Problem requirements:
Please report how many lines of the data include the word "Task", with the number as the entire reply.

--- Supplied entries Enclosed Below ---

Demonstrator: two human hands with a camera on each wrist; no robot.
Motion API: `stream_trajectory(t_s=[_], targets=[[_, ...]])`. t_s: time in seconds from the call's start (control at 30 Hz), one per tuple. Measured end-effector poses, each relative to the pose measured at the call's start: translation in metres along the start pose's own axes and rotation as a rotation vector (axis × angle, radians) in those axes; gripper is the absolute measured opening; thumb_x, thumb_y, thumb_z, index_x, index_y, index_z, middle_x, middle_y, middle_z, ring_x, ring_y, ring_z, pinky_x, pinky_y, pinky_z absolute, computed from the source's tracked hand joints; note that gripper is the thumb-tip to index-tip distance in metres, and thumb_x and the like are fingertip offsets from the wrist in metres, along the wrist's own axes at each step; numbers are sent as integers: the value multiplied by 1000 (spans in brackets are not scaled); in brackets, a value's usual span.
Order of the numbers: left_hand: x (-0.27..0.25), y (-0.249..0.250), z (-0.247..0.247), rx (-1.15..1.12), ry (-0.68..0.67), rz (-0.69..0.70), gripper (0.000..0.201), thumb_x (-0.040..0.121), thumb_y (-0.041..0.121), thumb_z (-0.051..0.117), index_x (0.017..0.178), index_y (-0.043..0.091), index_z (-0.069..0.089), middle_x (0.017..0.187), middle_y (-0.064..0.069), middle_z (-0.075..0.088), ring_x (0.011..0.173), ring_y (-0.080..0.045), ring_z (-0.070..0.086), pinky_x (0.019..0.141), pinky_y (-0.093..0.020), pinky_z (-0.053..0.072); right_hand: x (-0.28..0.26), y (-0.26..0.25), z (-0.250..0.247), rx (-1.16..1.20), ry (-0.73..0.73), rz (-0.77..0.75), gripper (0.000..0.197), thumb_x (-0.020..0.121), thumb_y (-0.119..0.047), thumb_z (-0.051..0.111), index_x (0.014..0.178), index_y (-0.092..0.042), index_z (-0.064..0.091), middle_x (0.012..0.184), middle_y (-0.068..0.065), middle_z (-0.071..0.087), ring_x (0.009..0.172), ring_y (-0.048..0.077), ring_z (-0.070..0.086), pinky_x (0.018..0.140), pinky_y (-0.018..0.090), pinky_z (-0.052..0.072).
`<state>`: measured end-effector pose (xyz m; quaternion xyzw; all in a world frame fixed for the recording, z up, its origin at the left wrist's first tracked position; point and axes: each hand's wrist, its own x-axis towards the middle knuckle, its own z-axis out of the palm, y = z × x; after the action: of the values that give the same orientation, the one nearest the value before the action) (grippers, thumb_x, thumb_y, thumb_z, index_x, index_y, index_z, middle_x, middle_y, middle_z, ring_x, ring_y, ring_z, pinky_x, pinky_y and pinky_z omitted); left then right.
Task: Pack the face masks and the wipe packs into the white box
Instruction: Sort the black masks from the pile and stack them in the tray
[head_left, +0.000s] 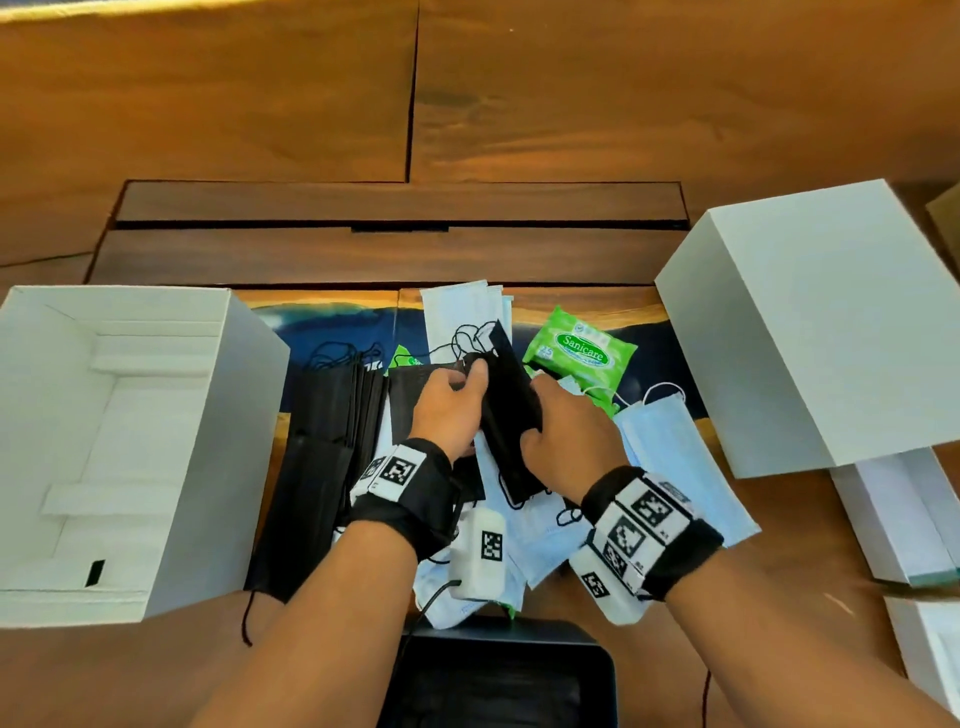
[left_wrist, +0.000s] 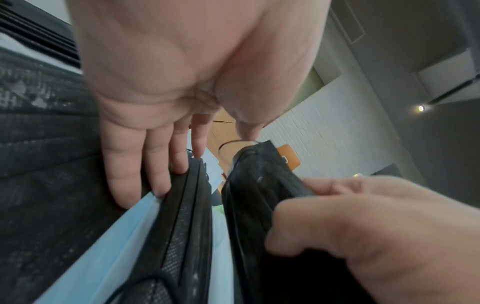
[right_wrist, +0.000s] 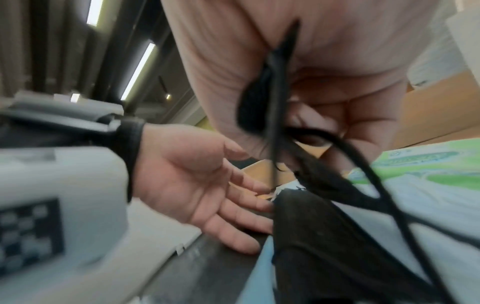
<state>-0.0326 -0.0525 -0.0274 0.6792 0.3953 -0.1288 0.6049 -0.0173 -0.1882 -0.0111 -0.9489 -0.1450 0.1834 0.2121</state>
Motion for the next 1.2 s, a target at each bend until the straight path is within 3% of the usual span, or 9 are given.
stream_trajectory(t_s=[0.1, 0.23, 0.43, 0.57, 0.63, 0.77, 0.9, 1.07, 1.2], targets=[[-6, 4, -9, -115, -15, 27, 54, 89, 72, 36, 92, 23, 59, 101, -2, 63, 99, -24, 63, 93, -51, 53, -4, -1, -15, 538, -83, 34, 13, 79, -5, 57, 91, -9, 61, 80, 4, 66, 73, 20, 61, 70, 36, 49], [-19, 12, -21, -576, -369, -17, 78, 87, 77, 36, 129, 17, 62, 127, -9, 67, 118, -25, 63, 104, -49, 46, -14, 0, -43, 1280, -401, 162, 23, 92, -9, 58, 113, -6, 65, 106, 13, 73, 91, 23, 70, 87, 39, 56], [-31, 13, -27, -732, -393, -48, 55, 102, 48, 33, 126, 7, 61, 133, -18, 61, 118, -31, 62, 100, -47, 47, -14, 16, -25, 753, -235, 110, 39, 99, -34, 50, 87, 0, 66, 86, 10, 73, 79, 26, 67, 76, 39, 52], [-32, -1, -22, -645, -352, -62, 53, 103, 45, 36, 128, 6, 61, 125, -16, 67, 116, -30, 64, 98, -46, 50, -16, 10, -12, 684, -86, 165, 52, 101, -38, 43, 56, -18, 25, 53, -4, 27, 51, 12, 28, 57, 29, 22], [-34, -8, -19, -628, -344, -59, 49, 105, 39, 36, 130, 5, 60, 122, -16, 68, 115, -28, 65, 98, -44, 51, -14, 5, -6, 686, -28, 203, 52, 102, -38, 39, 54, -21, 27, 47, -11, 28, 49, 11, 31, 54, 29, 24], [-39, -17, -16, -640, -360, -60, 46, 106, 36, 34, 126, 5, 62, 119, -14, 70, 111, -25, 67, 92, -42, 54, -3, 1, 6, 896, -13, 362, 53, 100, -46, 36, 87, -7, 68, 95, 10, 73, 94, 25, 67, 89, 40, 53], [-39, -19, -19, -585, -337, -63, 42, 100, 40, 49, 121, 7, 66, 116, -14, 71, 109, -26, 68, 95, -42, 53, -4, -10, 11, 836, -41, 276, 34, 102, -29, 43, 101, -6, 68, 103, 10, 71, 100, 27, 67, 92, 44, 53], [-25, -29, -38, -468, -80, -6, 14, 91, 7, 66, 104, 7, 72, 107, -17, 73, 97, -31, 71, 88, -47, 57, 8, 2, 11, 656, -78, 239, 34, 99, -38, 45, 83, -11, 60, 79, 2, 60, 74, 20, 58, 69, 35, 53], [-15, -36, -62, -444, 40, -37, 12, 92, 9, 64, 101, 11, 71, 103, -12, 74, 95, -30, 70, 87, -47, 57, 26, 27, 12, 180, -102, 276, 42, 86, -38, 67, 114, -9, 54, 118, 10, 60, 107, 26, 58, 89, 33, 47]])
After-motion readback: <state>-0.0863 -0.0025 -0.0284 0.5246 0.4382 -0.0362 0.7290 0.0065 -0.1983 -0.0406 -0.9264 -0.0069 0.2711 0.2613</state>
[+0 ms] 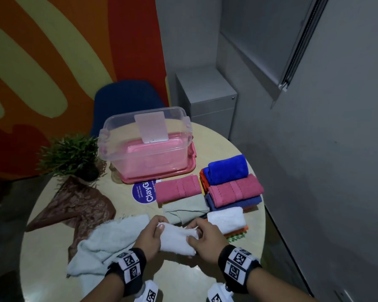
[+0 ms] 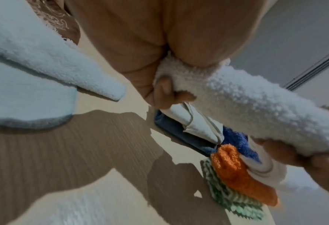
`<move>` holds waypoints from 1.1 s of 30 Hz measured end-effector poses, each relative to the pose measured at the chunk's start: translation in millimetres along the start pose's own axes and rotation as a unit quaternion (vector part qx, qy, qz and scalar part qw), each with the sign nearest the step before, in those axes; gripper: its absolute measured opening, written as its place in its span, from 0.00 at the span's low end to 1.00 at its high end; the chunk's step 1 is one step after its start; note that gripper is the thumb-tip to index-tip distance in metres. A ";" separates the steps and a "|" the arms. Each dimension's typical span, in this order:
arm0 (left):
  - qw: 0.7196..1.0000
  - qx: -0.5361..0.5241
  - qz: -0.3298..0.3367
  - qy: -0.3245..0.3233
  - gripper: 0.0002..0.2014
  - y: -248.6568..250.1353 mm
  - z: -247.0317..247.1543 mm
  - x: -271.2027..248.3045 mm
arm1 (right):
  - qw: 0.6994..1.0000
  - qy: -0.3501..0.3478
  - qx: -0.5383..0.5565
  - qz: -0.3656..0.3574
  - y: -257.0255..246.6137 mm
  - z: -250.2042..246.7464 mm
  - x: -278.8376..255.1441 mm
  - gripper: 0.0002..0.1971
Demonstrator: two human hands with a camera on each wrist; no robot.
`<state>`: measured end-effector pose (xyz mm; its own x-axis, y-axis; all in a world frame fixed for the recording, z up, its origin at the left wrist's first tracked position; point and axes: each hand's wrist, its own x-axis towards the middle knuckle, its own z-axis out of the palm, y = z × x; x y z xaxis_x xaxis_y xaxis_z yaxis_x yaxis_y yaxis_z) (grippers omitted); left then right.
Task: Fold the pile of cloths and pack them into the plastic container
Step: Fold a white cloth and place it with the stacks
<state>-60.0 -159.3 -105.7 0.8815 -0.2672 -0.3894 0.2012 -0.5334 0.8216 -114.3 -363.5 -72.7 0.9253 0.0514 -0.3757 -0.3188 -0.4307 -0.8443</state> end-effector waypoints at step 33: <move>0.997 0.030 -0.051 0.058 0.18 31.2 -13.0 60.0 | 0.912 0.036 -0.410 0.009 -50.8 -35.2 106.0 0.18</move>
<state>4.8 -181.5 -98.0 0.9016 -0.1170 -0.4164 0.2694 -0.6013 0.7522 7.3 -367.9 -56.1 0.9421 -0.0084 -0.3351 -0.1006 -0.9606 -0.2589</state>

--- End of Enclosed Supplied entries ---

Your response:
2